_Exercise goal_
Write each line of the material exactly as given, from the top through the line that contains "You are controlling", and omit all pictures.

_Given information_
· · · ·

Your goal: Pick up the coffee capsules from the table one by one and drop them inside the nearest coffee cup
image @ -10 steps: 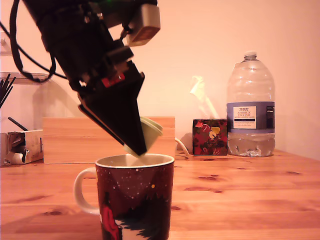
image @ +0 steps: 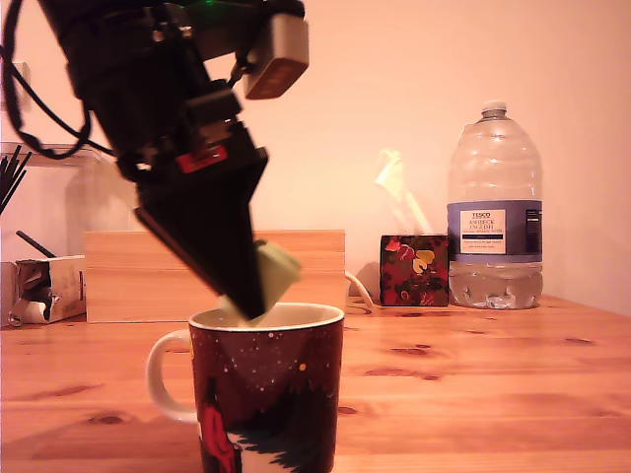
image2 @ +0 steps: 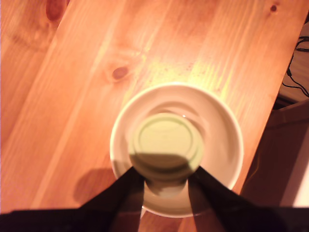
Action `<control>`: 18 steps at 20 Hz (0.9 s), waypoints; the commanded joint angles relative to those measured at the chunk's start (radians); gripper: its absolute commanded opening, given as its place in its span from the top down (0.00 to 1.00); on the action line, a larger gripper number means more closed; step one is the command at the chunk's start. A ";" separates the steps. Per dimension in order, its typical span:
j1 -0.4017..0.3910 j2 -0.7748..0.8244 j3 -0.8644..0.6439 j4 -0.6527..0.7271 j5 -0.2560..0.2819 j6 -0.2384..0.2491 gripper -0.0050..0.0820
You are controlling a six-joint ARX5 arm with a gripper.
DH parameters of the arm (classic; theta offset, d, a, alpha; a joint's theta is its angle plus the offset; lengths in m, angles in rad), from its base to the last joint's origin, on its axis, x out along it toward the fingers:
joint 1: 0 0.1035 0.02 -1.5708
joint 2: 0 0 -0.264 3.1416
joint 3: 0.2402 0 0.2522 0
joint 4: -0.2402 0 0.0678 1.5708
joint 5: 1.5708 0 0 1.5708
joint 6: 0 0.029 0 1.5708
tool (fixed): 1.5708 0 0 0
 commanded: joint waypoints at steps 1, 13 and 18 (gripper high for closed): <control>-0.004 0.010 -0.004 0.000 0.000 0.005 0.78; -0.004 -0.003 -0.006 0.123 0.003 -0.036 0.31; 0.017 -0.061 -0.050 0.253 0.005 -0.056 0.88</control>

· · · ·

_Solution to the problem_
Your goal: Pick up the coffee capsules from the table one by one and drop them inside the nearest coffee cup
image @ -10 steps: 
image @ +0 steps: 
image2 @ +0 steps: 
Action `<control>`: 18 steps at 20 Hz (0.9 s), waypoints; the commanded joint angles relative to those measured at the chunk's start (radians); gripper: its absolute commanded opening, given as its place in its span from the top down (0.00 to 1.00); on the action line, a larger gripper number means more closed; step one is the command at the chunk's start. A ";" separates the steps. Per dimension in order, its typical span:
j1 -0.4017..0.3910 j2 -0.7748..0.8244 j3 -0.8644..0.6439 j4 -0.6527..0.7271 j5 -0.2560..0.2819 j6 -0.2384..0.2491 gripper -0.0050..0.0820
You are controlling a six-joint ARX5 arm with a gripper.

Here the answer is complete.